4

I had a combinatorics assignment that involved getting every word with length less than or equal to 6 from a specific combination of strings.

In this case, it was S = { 'a', 'ab', 'ba' }. The professor just started listing them off, but I thought it would be easier solved with a program. The only problem is that I can't get a good algorithm that would actually compute every possible option.

If anyone could help, I'd appreciate it. I usually program in Python but really I just need help with the algorithm.

Ren
  • 1,111
  • 5
  • 15
  • 24

4 Answers4

10

Assuming you DO mean combinations (no repetitions, order does not matter):

import itertools

S = [ 'a', 'ab', 'ba' ]

for i in range(len(S)+1):
  for c in itertools.combinations(S, i):
    cc = ''.join(c)
    if len(cc) <= 6:
      print c

emits all the possibilities:

()
('a',)
('ab',)
('ba',)
('a', 'ab')
('a', 'ba')
('ab', 'ba')
('a', 'ab', 'ba')

If you mean something different than "combinations", it's just an issue of using the right iterator or generator in the for (e.g., itertools.permutations, or something else of your own devising).

Edit: if for example you mean "repetitions and order ARE important",

def reps(seq, n):
  return itertools.product(*[seq]*n)

for i in range(7):
  for c in reps(S, i):
    cc = ''.join(c)
    if len(cc) <= 6:
      print c

will give you the required 85 lines of output.

Edit again: I had the wrong loop limit (and therefore wrong output length) -- tx to the commenter who pointed that out.
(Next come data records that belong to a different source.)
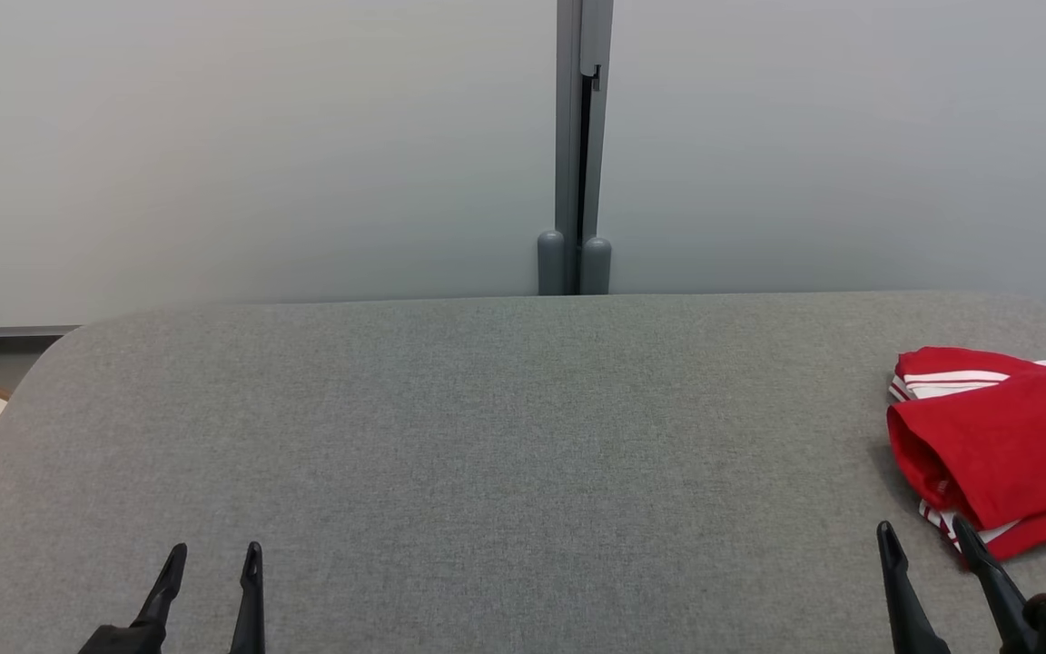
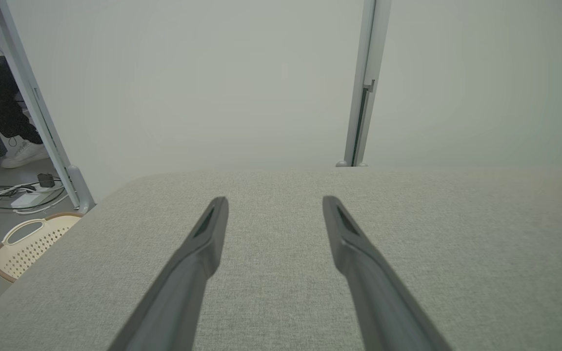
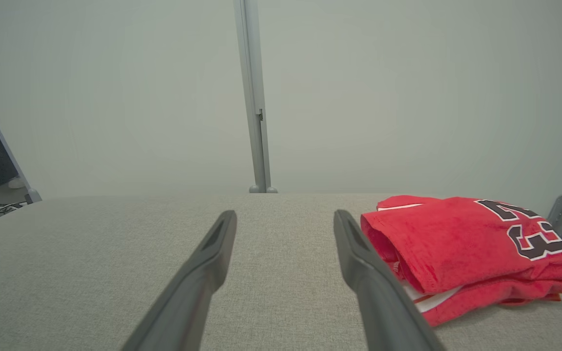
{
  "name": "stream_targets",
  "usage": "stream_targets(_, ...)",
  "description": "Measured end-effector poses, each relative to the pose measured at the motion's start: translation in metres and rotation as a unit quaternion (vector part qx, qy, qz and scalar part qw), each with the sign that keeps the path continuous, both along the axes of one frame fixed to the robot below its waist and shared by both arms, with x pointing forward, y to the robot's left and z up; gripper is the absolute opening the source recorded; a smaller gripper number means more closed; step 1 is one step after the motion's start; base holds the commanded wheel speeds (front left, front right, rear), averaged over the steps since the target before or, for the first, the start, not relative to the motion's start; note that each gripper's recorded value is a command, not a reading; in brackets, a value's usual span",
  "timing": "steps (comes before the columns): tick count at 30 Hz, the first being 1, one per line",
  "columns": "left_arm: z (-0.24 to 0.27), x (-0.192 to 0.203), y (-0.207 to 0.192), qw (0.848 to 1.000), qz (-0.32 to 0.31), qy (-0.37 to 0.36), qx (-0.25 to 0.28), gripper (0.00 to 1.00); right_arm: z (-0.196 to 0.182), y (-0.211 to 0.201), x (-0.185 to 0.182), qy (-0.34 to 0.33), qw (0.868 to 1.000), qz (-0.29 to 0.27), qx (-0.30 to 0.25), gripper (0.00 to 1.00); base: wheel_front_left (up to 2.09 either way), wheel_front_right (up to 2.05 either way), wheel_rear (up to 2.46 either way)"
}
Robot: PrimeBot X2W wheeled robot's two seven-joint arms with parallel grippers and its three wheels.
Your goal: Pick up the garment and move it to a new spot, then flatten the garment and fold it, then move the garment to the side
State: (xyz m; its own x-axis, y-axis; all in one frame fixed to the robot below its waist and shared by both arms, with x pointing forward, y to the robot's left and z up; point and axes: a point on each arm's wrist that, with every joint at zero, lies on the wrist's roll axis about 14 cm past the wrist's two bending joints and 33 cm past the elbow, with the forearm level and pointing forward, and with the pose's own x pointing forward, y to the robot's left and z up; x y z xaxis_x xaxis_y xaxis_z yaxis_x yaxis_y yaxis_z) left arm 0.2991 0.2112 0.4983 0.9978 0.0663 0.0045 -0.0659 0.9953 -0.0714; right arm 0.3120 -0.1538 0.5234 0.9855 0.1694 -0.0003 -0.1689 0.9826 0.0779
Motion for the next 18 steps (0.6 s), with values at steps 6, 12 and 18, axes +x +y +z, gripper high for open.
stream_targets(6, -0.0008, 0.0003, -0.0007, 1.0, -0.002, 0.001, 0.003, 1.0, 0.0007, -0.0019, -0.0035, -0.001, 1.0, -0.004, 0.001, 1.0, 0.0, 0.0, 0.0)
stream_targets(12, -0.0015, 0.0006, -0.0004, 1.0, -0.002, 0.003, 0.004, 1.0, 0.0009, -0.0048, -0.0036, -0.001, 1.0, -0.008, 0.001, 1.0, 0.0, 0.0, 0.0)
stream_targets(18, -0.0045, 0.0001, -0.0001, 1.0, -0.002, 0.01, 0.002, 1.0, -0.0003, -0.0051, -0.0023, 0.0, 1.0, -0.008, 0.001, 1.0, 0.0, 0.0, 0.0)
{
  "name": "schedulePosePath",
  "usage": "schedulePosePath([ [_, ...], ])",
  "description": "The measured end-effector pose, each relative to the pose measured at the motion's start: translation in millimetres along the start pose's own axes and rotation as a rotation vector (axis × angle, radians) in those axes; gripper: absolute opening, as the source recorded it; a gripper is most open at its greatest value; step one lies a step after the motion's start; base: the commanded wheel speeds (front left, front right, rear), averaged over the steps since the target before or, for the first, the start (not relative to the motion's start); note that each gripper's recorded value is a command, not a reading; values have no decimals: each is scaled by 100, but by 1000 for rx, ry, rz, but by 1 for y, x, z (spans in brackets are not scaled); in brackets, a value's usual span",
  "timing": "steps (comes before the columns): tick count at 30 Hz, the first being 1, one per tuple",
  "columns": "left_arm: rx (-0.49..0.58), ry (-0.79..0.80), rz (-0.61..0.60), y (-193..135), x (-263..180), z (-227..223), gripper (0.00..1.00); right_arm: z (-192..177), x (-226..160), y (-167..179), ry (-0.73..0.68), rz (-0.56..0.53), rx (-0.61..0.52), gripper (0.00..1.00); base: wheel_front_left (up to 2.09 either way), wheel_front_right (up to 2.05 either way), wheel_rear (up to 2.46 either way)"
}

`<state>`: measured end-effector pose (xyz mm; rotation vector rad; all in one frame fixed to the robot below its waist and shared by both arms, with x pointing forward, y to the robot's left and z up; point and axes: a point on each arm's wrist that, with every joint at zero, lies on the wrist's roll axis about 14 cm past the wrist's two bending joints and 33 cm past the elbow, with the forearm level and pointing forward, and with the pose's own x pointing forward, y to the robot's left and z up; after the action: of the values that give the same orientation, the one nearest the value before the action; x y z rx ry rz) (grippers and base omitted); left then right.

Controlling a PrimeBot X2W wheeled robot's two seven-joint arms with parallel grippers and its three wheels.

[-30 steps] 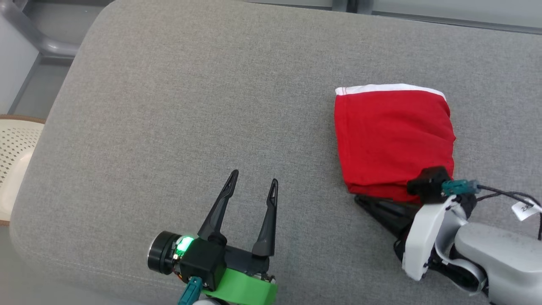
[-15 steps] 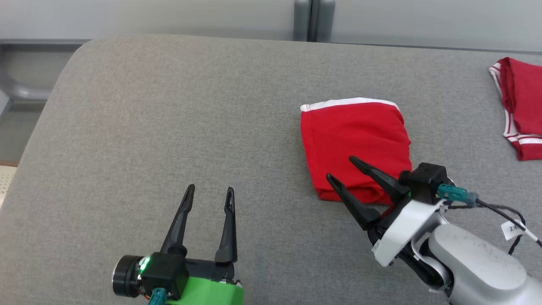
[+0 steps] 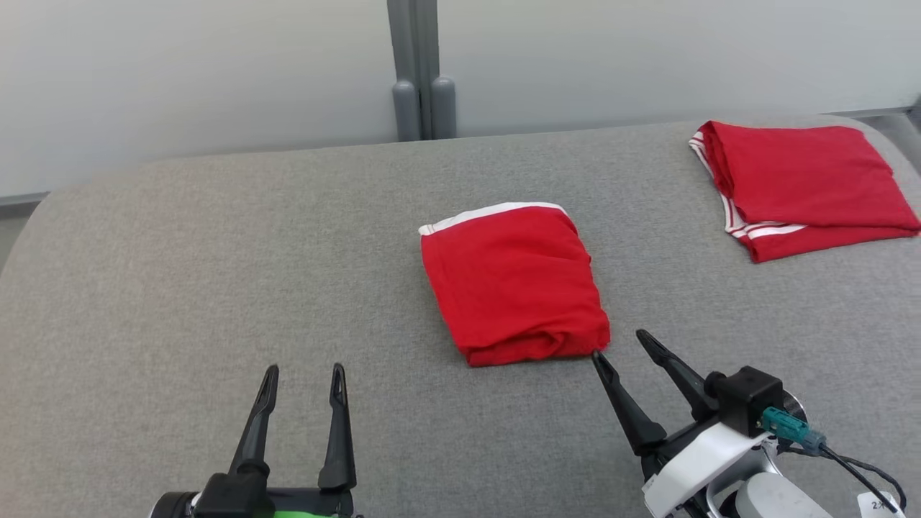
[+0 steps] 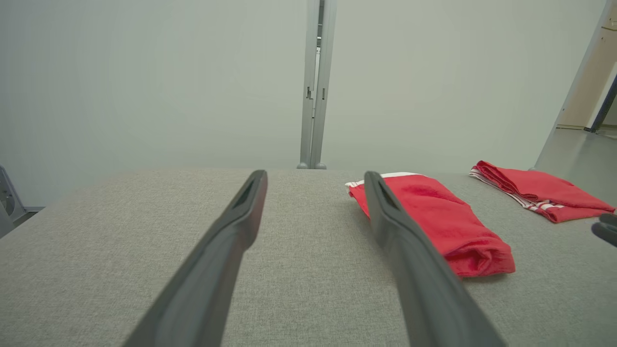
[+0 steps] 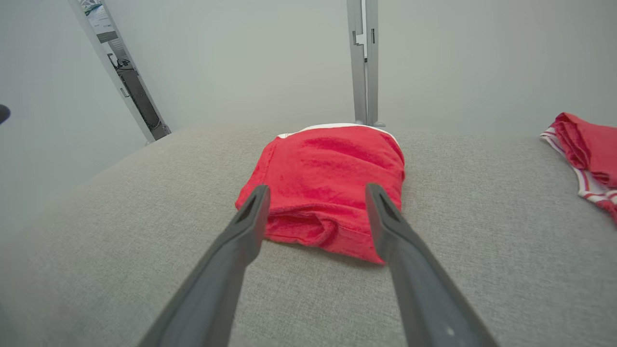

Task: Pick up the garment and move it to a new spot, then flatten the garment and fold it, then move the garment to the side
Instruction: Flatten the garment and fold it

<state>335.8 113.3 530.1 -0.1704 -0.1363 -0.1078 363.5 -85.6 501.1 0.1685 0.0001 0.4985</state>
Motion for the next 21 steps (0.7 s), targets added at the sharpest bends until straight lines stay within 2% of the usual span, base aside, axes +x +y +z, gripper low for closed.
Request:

Also, this approach can produce a string > 1 times, if the ''.join's of different tuples are considered equivalent; e.g., it produces ('a', 'ba') as distinct from ('ab', 'a') although their ''.join is the same (same "word" from different so-called "combinations", I guess -- terminology in use not being entirely clear).

Alex Martelli
  • 854,459
  • 170
  • 1,222
  • 1,395
  • That doesn't create 6 letter combinations like 'a' 'ab' 'ba' 'a' – Unknown Sep 22 '09 at 02:24
  • That's NOT a combination, since 'a' is repeated. The term **combinations** has an extremely clear and unambiguous meaning in maths (and that's exactly what itertools.combination implements) and in a "combinatorics assignment" it beggars belief that it could be used sloppily, imprecisely, or flat out WRONG. – Alex Martelli Sep 22 '09 at 03:03
  • The question is strings from a combination; not combinations from a set. – Anthony Towns Sep 22 '09 at 03:12
  • "combination" is NOT an ambiguous term in combinatorics. If the OP wants repetitions, order-dependence, or other aspects that are NOT part of the precise, clear definition of "combination", I expect _the OP_ to edit (a) the title "get every combination", (b) the question, and (c) ideally (to give me a heads-up;-) a comment to this answer;-). The latter's clearly optional, the first two, not really;-). – Alex Martelli Sep 22 '09 at 03:16
  • 1
    The question is, why would you need to specify a length limit of 6? I think its reasonable to think that he wants something other than the mathematical "combination" because in a **word**, the order matters whereas in a **combination** it does not matter. – Unknown Sep 22 '09 at 06:17
8

You can iteratively generate all the strings made from one part, two parts, three parts and so on, until all the strings generated in a step are longer than six characters. Further steps would only generate even longer strings, so all possible short strings have already been generated. If you collect these short strings in each step you end up with a set of all possible generated short strings.

In Python:

S = set(['a', 'ab', 'ba'])

collect = set()
step = set([''])
while step:
   step = set(a+b for a in step for b in S if len(a+b) <= 6)
   collect |= step

print sorted(collect)
sth
  • 222,467
  • 53
  • 283
  • 367
4
def combos(S,n):
    if (n <= 0): return
    for s in S:
        if len(s) <= n: yield s
        for t in combos(S,n-len(s)): yield s+t

for x in combos(["a","ab","ba"],6): print x

Prints output:

a
aa
aaa
aaaa
aaaaa
aaaaaa
aaaaab
aaaaba
aaaab
aaaaba
aaaba
aaabaa
aaab
aaaba
aaabaa
aaabab
aaabba
aaba
aabaa
aabaaa
aabaab
aababa
aab
aaba
aabaa
aabaaa
aabaab
aababa
aabab
aababa
aabba
aabbaa
aba
abaa
abaaa
abaaaa
abaaab
abaaba
abaab
abaaba
ababa
ababaa
ab
aba
abaa
abaaa
abaaaa
abaaab
abaaba
abaab
abaaba
ababa
ababaa
abab
ababa
ababaa
ababab
ababba
abba
abbaa
abbaaa
abbaab
abbaba
ba
baa
baaa
baaaa
baaaaa
baaaab
baaaba
baaab
baaaba
baaba
baabaa
baab
baaba
baabaa
baabab
baabba
baba
babaa
babaaa
babaab
bababa
I. J. Kennedy
  • 24,725
  • 16
  • 62
  • 87
1

Doing it recursively is one way:

cache = {}
def words_of_length(s, n=6):
    # memoise results
    if n in cache: return cache[n]

    # base cases
    if n < 0: return []
    if n == 0: return [""]

    # inductive case
    res = set()
    for x in s:
        res |= set( (x+y for y in words_of_length(s, n-len(x))) )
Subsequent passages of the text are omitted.